Los festejos de cada aniversario de casamiento, los tomaban, por ello, en casas diferentes, por necesidad, convidando a los parientes más cercanos, no obstante, con lo poco que tenían, distribuyéndolo con generosidad.
Esa tierra los había recibido y amparado, y así agradecían.
Nació el primer hijo varón, tercero entre los hermanos, por casualidad, también el veinticinco de diciembre de 1932, duplicando el motivo del festejo en esa fecha. Lo llamaron Salomón, cuál era el nombre del padre de mi padre.
Cuando corría 1942, la historia comenzó a ordenarse en mi memoria, comprendiendo recién sus giros cambiantes. Años antes, había hecho mi aparición, cancelando la serie de cuatro hermanos, recibido como el benjamín de la familia.
Tenía yo seis años; edad suficiente para grabar cada suceso. Percibí con interés ese veinticuatro de diciembre por la noche, en la primera de las dos casas alquiladas por mi padre en el Barrio de La Cruz, cuando se organizó la recordación festiva de sendos eventos familiares, y algo más, que sumaríamos.
En casas vecinas, las familias Ledesma, Faisal, Vargas, Barrios, Contreras y Gotusso, celebraban la Nochebuena, recordando el nacimiento del Niño Jesús. Y los frentes de sus casas, resplandecían exhibiendo sus creaciones del pesebre santo.
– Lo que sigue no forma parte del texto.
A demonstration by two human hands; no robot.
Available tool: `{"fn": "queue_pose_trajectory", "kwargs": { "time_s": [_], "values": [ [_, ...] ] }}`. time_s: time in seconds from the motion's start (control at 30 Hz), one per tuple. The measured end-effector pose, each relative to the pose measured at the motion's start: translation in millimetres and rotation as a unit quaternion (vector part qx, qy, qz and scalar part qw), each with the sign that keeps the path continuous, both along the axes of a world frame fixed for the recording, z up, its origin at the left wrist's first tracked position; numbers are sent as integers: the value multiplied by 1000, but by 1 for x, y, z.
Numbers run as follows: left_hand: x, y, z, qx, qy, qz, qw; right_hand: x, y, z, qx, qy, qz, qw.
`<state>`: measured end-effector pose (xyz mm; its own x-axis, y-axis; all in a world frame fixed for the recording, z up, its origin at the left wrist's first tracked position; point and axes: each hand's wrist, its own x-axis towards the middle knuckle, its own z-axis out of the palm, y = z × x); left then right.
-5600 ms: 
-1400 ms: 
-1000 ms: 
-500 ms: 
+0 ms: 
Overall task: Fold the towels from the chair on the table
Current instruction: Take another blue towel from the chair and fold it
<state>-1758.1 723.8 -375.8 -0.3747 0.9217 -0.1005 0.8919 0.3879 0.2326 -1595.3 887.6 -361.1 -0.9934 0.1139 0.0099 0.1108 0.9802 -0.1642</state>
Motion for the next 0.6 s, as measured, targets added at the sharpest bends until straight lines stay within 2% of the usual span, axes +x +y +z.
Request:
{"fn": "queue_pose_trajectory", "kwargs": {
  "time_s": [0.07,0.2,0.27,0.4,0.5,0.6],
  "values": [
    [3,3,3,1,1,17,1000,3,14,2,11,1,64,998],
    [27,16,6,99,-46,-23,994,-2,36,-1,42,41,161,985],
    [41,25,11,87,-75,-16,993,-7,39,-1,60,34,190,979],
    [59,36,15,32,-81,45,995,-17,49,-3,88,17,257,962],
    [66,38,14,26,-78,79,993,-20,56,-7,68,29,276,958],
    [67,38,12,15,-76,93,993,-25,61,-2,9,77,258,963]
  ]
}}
En nuestra vivienda, de reducido espacio interior y amplio patio con árboles frutales, los jóvenes esposos de origen judío, ya naturalizados argentinos, dejaron de ser llamados rusos o turcos, para ser incorporados abiertamente como amigos, cuando recibieron con alegría a aquellos vecinos, que los visitaran para saludarlos.